(Data excerpts)
·····

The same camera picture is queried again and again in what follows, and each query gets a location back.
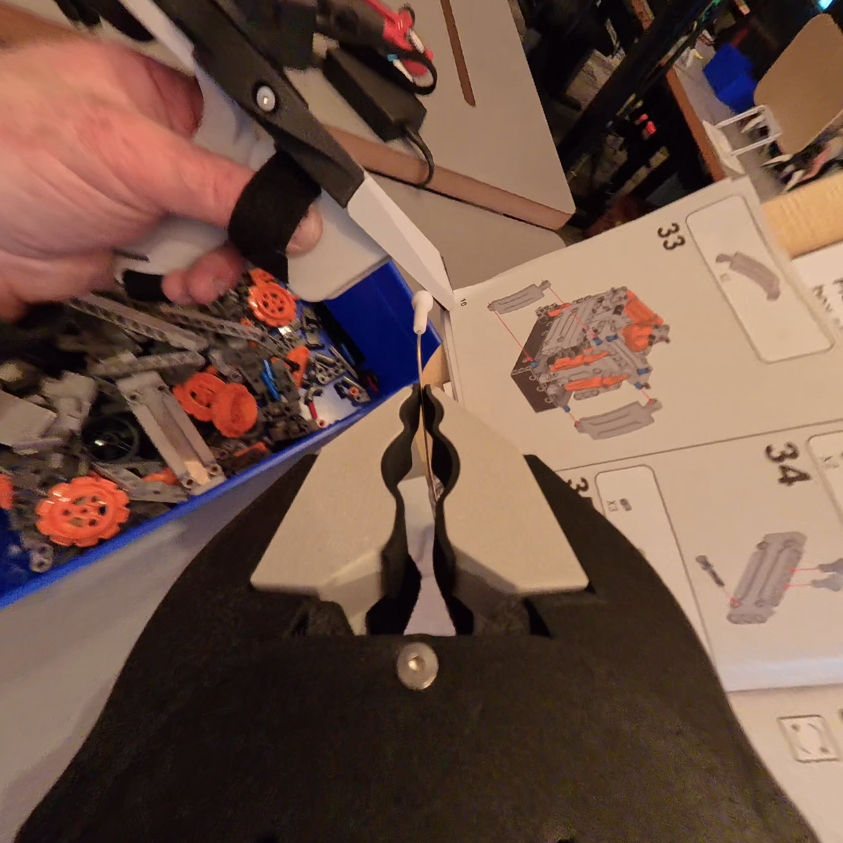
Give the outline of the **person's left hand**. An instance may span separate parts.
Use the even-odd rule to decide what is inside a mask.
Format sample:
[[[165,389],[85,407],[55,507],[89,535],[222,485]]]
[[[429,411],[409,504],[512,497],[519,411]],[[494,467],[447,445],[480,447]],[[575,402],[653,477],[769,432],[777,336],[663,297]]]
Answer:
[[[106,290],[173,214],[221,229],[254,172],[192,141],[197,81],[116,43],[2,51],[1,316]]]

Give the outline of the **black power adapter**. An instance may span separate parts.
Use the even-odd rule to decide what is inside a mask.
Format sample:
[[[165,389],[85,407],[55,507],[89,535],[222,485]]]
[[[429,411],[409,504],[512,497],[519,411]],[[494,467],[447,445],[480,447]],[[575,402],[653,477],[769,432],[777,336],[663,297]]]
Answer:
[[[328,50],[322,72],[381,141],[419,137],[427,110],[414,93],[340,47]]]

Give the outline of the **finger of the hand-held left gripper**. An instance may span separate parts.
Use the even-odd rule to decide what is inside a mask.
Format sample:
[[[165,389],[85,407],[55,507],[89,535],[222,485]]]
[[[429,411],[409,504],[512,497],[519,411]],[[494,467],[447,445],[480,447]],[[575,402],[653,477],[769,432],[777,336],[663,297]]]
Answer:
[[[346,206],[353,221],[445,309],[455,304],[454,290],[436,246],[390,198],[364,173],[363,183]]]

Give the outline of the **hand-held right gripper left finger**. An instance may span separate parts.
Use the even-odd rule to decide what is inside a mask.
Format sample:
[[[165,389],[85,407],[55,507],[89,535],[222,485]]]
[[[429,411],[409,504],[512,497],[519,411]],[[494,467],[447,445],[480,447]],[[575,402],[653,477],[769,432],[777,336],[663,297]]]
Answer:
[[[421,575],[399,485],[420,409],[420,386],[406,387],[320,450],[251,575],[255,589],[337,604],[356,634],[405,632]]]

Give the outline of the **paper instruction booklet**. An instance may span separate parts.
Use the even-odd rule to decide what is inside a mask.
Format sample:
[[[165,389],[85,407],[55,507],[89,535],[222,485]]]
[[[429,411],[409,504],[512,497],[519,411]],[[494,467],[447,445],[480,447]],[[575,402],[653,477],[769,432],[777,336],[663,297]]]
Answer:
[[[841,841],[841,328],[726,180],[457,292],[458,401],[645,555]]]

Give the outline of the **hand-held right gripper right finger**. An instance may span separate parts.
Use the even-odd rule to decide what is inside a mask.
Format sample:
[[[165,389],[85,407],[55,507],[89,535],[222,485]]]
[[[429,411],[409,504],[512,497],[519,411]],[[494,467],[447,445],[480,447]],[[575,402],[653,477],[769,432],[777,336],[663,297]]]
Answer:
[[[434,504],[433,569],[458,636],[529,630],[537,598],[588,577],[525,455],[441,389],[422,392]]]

·····

(PROBLEM TO SOLVE):
For the string "right", report how many lines of the records contain it, giving the number only.

(OUTPUT BELOW):
2